# Ammunition



## Manolito (Oct 7, 2010)

Does any manufacturer out there make a low flash powder? Is there a loaded round that is developed for low flash? I am shooting a Sig  P239 in a .40 and I am taking a night class and the flash is terrible. I heard some law enforcement ammunition was developed for a low flash. Any help would be appreciated. 
Scott I can't shoot a can here in California I figure that was your thought. 
Thanks 
Bill


----------



## 8'Duece (Oct 7, 2010)

In ball ammo your not going to find much if any flash suppressent present in the cartridge. 

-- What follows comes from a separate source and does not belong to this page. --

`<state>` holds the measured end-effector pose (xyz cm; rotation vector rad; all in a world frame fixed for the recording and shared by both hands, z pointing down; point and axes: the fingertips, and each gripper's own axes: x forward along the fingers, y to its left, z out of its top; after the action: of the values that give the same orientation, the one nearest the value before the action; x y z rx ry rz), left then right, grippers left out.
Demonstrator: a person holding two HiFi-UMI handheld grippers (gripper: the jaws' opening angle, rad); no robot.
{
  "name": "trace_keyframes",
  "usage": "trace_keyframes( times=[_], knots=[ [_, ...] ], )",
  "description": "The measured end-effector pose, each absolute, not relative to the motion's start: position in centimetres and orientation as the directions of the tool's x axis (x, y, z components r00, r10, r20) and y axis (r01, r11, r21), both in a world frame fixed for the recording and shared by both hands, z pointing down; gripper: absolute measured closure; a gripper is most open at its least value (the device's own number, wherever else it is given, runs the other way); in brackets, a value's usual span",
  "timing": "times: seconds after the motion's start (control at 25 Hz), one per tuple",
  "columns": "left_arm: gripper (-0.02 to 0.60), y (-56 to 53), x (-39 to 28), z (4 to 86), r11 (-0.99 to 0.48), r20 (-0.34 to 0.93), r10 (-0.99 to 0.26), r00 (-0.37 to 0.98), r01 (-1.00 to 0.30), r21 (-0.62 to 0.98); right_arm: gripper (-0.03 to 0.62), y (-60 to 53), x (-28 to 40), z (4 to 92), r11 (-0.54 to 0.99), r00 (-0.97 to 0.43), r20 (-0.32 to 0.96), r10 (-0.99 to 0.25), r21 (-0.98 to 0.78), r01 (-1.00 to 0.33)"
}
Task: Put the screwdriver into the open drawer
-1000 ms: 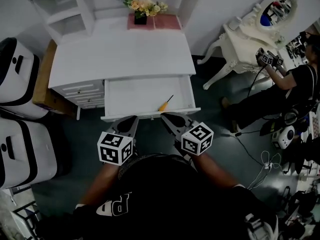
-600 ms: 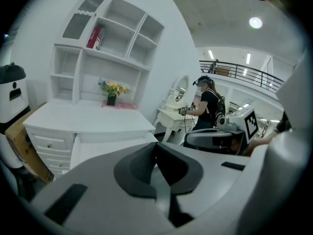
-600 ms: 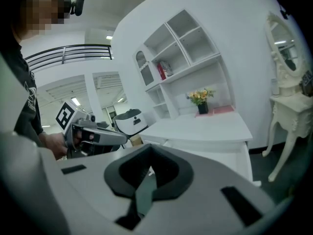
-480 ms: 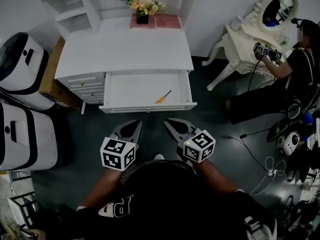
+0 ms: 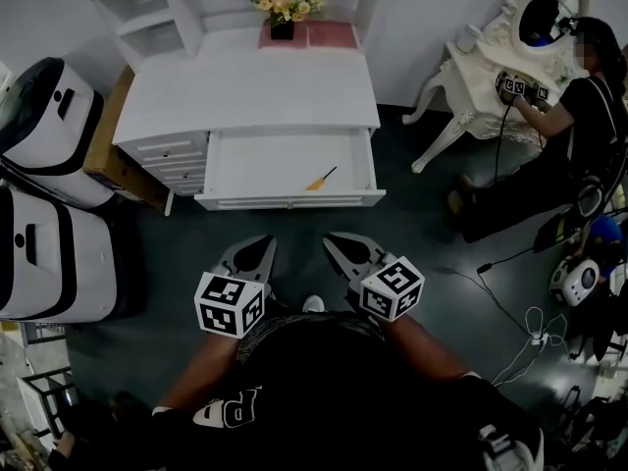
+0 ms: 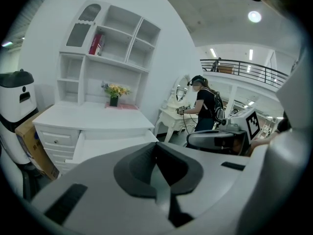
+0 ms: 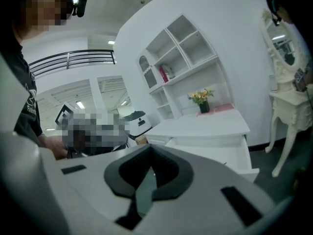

However, if you use a high profile JHP like Federal Hydroshock it will have a flash suppressent that will dampen the ammount of the muzzle flash you will experience during low light and no light shooting.


----------



## Diamondback 2/2 (Oct 7, 2010)

Speers Gold Dot uses low flash propellants.


----------



## policemedic (Oct 8, 2010)

Most premium defense rounds will use low-flash powders.  My duty load is Black Hills, and it's pretty good at night (thankfully, since I work last out).  Of course, premium is as premium charges  Sometimes I wish I carried .40 S&W, since the department supplies that caliber.  I'm out of pocket for .45 ACP.


----------



## Manolito (Oct 8, 2010)

Thanks for the replies. This started as my fault. I had a barrel ported and it was pretty good for doing drills with Winchester white box ammunition. I took a three day course and one was night fire. I immediately changed out the ported barrel for two reasons the flash and the powder residue covered the tritium front sight so it was a dim glow. Once I got that all squared away and my night vision returned I shot another round in the house and the flash was overwhelming. I am going to reload some rounds with a low flash powder once I find what I am looking for. I carry TAP now but I am going to change out to Winchester Law Enforcement Ammunition. 
Thanks to all for the input. 
Bill


----------